Optimization of continuous purification of recombinant patchoulol synthase from Escherichia coli with membrane adsorbers.

The natural production of patchouli oil in developing countries cannot meet the increasing demand any more. This leads to socioecological consequences, such as the use of arable land, which is actually intended for food. Hence, the world market price increased up to $150/kg. An alternative is the biotechnological production of patchouli oil using a multiproduct sesquiterpene synthase, the patchoulol synthase (PTS). Here, we report the optimization of recombinant PTS purification from Escherichia coli lysate using continuous immobilized metal affinity chromatography.
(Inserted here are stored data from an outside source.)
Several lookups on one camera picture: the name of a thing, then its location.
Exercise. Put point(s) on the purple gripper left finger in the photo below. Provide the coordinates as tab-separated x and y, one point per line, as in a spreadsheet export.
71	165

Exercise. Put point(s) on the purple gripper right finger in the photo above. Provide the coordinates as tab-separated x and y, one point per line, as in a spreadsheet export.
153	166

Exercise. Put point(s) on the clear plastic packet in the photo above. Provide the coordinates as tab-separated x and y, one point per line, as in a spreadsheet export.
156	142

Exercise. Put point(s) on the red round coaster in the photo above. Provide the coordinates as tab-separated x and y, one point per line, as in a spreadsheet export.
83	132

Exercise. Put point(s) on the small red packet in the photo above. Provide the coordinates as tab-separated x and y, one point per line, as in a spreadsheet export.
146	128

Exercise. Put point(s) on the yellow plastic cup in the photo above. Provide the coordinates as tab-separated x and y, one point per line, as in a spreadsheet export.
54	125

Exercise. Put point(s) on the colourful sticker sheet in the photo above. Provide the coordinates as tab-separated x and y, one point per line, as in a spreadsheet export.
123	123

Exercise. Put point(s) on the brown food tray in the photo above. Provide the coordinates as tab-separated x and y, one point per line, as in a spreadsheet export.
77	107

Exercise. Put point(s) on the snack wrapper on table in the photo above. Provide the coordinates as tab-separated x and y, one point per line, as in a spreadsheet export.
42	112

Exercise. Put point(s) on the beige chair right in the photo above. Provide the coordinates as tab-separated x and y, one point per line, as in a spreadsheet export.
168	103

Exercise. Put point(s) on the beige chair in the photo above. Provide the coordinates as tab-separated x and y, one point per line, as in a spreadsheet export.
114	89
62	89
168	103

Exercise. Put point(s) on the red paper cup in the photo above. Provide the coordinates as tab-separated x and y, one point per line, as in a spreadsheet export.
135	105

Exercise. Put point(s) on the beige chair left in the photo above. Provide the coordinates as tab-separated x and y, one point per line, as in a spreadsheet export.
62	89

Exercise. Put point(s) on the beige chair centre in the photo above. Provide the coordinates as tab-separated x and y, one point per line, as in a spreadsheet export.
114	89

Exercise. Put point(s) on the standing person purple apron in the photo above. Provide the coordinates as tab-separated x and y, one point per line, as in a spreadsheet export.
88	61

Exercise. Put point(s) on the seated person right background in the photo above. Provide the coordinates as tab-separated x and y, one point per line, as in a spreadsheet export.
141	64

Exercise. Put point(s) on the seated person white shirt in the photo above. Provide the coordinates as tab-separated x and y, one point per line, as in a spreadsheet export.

First, the purification conditions of the batch process were optimized in regard to optimal buffer composition and optimized chromatographic conditions. The best purification result was achieved with Co2+ -immobilized metal affinity chromatography (Sartobind® IDA 75) with a triethanolamine buffer at pH 7, 0.5 M NaCl, 10% [vol/vol] glycerol, 5 mM MgCl2 and 250 mM imidazole for product elution. This optimized method was then transferred to a continuous chromatography system using three membrane adsorber units (surface of 75 cm2 each). Within 1.5 hr in total, 4.55 mg PTS with a final purity of 98% and recovery of 68% could be gained. The purified enzyme was used to produce 126 mg/L (-)-patchoulol from farnesyl pyrophosphate. Here, for the first time bioactive PTS was successfully purified using membrane adsorbers in a continuous downstream process.